See FED. R. APP. P. 34(a)(2)(C).
No. 13‐2484 Page 2
violated the Eighth Amendment by failing to adequately treat his chronic back pain and
disregarding an outside podiatrist’s instructions for postoperative care after foot
surgery. On three occasions Jackson asked the district court to recruit counsel. The court
denied each request and eventually granted summary judgment for the defendants,
despite characterizing the many gaps in the evidence as troubling. On appeal Jackson
challenges the grant of summary judgment as well as the refusal to enlist a lawyer to
assist him. Because we conclude that the district court abused its discretion in refusing
Jackson’s requests for a lawyer, and that Jackson was prejudiced by those refusals, we
vacate the judgment and remand for further proceedings.
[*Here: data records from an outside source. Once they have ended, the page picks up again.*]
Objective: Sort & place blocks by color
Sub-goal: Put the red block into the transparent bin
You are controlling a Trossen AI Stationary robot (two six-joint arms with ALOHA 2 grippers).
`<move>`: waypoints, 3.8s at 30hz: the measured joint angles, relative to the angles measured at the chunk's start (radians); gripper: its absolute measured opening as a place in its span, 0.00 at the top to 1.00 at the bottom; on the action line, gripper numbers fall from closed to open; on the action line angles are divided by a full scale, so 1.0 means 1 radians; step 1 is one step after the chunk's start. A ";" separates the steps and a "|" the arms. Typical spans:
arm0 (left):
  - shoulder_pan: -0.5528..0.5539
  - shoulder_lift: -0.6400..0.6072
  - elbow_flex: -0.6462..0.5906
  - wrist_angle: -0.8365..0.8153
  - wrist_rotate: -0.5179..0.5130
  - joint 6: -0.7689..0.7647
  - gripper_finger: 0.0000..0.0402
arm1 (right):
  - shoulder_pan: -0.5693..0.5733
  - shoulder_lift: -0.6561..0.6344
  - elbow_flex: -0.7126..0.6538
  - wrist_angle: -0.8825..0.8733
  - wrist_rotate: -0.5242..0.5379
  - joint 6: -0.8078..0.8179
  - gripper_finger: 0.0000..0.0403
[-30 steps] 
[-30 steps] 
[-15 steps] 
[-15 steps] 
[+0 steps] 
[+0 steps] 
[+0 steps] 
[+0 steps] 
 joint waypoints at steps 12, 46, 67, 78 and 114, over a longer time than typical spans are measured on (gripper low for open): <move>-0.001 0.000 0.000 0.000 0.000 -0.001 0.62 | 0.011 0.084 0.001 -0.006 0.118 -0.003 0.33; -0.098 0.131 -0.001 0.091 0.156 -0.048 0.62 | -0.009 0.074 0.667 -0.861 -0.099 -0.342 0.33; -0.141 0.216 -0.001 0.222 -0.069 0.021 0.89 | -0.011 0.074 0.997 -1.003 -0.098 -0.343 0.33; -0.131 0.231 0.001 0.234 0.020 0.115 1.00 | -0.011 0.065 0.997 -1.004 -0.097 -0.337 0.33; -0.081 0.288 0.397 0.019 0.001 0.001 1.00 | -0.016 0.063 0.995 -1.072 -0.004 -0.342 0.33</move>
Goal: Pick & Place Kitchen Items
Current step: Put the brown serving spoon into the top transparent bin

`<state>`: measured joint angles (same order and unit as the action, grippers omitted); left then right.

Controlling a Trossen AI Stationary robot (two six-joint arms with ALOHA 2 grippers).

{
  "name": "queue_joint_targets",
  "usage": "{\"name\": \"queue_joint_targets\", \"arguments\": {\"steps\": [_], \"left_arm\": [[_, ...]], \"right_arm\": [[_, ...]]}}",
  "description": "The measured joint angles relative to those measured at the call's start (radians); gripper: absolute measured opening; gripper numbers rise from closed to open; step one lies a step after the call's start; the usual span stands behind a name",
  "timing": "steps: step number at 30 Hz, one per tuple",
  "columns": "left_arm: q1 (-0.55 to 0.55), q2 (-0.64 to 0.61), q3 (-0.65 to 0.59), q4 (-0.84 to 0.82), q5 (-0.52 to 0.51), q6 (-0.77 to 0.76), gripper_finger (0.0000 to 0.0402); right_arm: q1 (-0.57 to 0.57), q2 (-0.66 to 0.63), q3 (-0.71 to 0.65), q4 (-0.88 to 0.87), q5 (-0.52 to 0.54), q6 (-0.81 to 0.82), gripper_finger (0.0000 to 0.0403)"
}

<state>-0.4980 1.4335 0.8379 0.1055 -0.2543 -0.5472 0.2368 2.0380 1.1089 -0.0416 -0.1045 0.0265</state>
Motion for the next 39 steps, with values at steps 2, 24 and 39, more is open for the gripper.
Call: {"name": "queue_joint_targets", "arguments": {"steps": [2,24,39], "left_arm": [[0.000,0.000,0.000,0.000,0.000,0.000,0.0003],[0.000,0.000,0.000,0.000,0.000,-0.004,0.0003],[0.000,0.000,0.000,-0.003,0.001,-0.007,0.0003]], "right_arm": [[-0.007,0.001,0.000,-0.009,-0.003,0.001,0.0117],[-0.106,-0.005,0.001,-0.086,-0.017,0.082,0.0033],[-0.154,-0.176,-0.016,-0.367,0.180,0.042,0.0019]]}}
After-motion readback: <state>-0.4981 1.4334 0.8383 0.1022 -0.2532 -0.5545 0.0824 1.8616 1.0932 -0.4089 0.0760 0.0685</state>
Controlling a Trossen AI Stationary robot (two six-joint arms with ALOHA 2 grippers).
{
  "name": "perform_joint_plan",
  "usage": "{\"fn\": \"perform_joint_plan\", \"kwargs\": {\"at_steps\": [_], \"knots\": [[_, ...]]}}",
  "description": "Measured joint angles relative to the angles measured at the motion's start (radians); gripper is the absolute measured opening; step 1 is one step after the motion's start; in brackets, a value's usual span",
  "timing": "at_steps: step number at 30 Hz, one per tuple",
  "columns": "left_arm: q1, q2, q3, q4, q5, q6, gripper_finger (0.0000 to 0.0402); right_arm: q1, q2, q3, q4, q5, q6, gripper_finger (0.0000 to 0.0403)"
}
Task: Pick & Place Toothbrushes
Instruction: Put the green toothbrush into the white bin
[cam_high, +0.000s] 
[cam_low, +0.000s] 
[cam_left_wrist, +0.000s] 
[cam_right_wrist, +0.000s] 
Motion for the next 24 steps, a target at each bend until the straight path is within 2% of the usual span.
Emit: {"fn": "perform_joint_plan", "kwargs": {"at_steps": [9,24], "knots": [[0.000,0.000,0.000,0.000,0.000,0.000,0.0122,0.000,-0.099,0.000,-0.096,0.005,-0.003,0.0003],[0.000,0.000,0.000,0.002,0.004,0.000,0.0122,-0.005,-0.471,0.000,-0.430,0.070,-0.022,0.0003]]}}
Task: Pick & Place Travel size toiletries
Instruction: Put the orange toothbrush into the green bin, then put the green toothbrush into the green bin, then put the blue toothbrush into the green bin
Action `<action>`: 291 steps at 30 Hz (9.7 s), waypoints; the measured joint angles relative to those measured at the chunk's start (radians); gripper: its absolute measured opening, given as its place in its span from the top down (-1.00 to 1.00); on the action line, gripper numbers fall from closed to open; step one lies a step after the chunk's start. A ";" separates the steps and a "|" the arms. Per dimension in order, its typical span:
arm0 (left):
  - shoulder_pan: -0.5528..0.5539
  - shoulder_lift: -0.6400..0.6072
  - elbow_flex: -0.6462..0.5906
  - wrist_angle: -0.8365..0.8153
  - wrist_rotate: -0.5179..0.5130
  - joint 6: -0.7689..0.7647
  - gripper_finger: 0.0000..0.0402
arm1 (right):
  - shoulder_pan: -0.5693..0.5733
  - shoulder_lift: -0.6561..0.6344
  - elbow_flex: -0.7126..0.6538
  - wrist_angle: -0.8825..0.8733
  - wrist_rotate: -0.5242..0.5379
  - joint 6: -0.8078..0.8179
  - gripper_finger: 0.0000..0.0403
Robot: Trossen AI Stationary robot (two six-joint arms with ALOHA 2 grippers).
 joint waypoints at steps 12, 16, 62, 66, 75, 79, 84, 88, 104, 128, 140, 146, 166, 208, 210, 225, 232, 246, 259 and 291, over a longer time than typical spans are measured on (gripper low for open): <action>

We recount the evidence at summary judgment in the light most favorable to
Jackson. See Arnett v. Webster, 658 F.3d 742, 749 (7th Cir. 2011); Gil v. Reed, 381 F.3d 649,
651 (7th Cir. 2004). Jackson, who is in his late forties and diabetic, first complained
about hip and back pain shortly after his transfer to JCI in November 2009.
Kenneth Adler, a prison physician, prescribed ibuprofen and authorized Jackson to
have an extra mattress. Dr. Adler later ordered hip X‐rays, which showed degenerative
disease in the right hip, and prescribed naproxen, a pain reliever. But afterward Jackson
complained repeatedly of worsening back pain. In one request for health services, he
said that at night the pain was so severe that often he could not walk to the toilet in
time. His back pain, says Jackson, kept him awake at night, made sitting for long
periods difficult, and sometimes made standing to walk unpleasant.
Over the course of the following year, Jackson saw Dr. Adler several times for his
back pain, but the plaintiff insists that the doctor misrepresented in his medical records
what transpired during those visits. (At summary judgment Dr. Adler submitted an
affidavit, but his account of Jackson’s visits appears to rest entirely on the plaintiff’s
medical records and not the doctor’s independent recollection. Dr. Adler does not
vouch for the accuracy of the information in Jackson’s medical records. Nor does the
doctor confront the plaintiff’s accusations that statements attributed to him in those
records—including records signed by Dr. Adler—are false.) For example, after Jackson’s
first visit in March 2010, Dr. Adler wrote in the medical records that Jackson was “not
taking pain medicines,” which Jackson says is untrue. Dr. Adler then prescribed more
ibuprofen and an evaluation by a physical therapist. That evaluation did not result in
actual therapy (apparently the therapist recommended that Jackson perform exercises on
his own), yet Dr. Adler wrote after Jackson’s next visit in April that his symptoms had
improved with physical therapy. And then after a visit in October, Dr. Adler wrote that
ibuprofen was helping Jackson’s back pain, yet the plaintiff insists that he never said
this and, in fact, told the doctor that his pain was worsening and the ibuprofen was not
No. 13‐2484 Page 3
helping. The doctor even noted in Jackson’s medical records that he lifts weights and
plays basketball daily, which Jackson denies having said and explains would have been
impossible since JCI inmates are not granted daily recreation privileges.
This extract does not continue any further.